RegexBuilder combine multiple Captures

I've been using the Advent of Code as an excuse to get familiar with RegexBuilders.

In Day 4's example we're given a list of values like 2-4,6-8 which should be treated as two ranges. One from 2 through 4, and the other from 6 through 8.

I have a working solution for both parts, but I'd like to refine my parsing logic if possible.

Here's how I'm currently parsing each set of ranges:

  private static func parse(_ string: String) -> [Pair] {
    string.matches {
      TryCapture(OneOrMore(.digit), transform: { Int($0) })
      "-"
      TryCapture(OneOrMore(.digit), transform: { Int($0) })
      ","
      TryCapture(OneOrMore(.digit), transform: { Int($0) })
      "-"
      TryCapture(OneOrMore(.digit), transform: { Int($0) })
    }
    .map { match in
      Pair(
        first: Set(match.1 ... match.2),
        second: Set(match.3 ... match.4)
      )
    }
  }

Is it possible to reuse the 2-4 into Set parsing to write something like this?

  private static func parse(_ string: String) -> [Pair] {
    let set = Regex {
      TryCapture(OneOrMore(.digit), transform: { Int($0) })
      "-"
      TryCapture(OneOrMore(.digit), transform: { Int($0) })
    }
    .mapOutput { (_, lowerBound, upperBound) in
      Set(lowerBound ... upperBound)
    }

    return string.matches {
      set
      ","
      set
    }
    .map { (_, first, second) in
      Pair(first: first, second: second)
    }
  }

mapOutput is mentioned in swift-evolution/0351-regex-builder.md at main · apple/swift-evolution · GitHub, but that code won't compile for me.

I'm using Swift 5.7 in Xcode 14.1 on macOS Ventura 13.0.1.

1 Like

After a quick skim over the Swift standard library (where SE-0351 promises that mapOutput(_:) should be defined) as well as over the Experimental String Processing Library I couldn't find this method anywhere. Maybe it got forgotten in the implementation? @Michael_Ilseman

I also ran into a similar issue while completing the Advent of Code challenge. Based on an example here embedding captures should work, but in my code it did not.

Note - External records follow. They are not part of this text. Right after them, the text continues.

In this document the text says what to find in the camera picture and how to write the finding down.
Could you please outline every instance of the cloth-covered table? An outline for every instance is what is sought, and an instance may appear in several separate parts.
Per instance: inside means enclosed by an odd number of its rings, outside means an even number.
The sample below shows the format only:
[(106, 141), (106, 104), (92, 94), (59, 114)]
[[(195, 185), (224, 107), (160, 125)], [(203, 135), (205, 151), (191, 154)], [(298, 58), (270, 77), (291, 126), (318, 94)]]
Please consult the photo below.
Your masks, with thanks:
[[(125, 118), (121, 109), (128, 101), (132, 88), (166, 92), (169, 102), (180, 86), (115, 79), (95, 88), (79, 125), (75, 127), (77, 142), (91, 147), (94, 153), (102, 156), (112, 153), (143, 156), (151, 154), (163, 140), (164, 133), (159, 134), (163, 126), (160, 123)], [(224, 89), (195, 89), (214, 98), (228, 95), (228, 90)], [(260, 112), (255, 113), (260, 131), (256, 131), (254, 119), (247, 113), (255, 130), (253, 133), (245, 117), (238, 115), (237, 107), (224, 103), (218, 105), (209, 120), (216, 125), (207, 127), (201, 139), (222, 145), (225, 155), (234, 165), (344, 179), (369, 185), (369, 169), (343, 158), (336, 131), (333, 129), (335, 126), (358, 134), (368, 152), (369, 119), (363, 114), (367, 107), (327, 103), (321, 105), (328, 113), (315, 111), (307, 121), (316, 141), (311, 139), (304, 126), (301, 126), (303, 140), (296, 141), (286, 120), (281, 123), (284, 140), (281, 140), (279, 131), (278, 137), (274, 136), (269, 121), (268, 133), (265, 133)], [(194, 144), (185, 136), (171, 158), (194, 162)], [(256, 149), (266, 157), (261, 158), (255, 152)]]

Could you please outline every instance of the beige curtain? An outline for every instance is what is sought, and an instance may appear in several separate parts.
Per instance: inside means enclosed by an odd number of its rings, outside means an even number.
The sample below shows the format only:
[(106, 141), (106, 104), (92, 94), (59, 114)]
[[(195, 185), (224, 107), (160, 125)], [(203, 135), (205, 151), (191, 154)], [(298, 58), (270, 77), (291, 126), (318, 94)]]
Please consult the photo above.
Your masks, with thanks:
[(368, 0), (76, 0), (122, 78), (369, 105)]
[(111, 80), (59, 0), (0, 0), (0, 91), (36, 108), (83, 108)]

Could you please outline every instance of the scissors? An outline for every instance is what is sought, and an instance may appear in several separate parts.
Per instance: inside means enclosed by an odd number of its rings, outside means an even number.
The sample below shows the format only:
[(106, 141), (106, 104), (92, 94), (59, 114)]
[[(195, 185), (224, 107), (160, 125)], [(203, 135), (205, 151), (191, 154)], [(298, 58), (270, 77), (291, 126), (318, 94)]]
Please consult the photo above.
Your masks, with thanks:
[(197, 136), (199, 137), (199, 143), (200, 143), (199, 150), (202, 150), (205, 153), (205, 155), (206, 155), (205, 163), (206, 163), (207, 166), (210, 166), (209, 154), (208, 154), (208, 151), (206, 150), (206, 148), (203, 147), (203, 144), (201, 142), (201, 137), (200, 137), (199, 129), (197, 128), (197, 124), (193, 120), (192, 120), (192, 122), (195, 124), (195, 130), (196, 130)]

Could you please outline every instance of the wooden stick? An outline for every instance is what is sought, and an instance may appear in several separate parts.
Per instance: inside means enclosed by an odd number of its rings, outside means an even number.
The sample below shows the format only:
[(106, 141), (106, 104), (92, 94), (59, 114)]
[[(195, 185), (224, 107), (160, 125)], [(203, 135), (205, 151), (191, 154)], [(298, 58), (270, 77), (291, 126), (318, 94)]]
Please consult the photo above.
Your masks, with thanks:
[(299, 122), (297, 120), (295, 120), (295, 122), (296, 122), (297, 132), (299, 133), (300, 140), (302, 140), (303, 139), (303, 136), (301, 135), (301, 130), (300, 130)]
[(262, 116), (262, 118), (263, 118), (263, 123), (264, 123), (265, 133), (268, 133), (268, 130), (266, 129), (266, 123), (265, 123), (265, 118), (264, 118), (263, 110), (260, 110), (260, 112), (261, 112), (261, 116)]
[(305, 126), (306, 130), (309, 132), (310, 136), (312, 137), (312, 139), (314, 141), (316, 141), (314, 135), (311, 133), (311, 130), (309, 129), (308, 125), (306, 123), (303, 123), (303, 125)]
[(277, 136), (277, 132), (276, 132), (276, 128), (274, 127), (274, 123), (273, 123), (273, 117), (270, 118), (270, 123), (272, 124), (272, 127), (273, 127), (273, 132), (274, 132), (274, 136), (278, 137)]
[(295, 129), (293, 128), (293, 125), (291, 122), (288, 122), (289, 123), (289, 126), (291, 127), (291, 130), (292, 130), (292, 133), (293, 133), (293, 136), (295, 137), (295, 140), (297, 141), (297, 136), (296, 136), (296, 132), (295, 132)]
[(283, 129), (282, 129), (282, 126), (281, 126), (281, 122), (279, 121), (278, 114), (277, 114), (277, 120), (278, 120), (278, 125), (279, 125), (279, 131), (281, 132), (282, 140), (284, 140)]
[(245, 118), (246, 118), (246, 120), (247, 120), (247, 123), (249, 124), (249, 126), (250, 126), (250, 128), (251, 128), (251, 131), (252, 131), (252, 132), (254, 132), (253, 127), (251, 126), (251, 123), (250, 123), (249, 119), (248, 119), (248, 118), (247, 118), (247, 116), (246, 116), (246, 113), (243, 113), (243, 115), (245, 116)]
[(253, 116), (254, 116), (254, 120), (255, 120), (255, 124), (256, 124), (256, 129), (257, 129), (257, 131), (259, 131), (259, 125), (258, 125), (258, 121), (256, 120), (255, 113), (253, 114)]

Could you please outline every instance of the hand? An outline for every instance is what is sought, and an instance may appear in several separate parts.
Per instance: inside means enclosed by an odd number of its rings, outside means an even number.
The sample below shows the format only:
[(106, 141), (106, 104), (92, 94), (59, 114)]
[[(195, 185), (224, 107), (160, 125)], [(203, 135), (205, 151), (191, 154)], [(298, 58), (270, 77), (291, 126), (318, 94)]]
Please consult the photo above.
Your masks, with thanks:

The following code typechecks but produces a runtime error (Could not cast value of type 'Swift.Substring' to '(Swift.Substring, Swift.Int, Swift.Int)')

let regex: Regex<(Substring, ClosedRange<Int>)> = Regex {
    Capture {
        TryCapture {
            OneOrMore(.digit)
        } transform: {
            Int($0)
        }
        "-"
        TryCapture {
            OneOrMore(.digit)
        } transform: {
            Int($0)
        }
    } transform: {
        $0.1...$0.2
    }
}

try regex.firstMatch(in: "2-3")

Oddly enough, I'm also here because of Advent of Code! It was today's challenge (5) that got me to try RegexBuilder; sadly, I don't see any way to get what I'm after in this case. Given this builder code:

let crate = Regex
{
    ChoiceOf
    {
        "   "
        Regex
        {
            "["
            Capture(One(/[A-Z]/))
            "]"
        }
    }
}

let crateLine = Regex
{
    OneOrMore
    {
        crate
        Optionally(" ")
    }
}

...my output looks like this:

("    [D]    ", Optional(Optional("D")), nil, nil, nil)
("[N] [C]    ", Optional(Optional("C")), nil, nil, nil)
("[Z] [M] [P]", Optional(Optional("P")), nil, nil, nil)

The capture output is overwritten with each repetition, and only the last value is preserved. This is typical of regex engines, so I'm not surprised, but I was hopeful that there might just maybe be a way to get a collection back. Alas.

If there's a different way to structure this to get the desired result, feel free to educate me!

--Matt

1 Like

In case anyone was wondering, the extra nils on the end of the output there are from additional regex not shown in the code above (to capture subsequent "move" information from the challenge's input).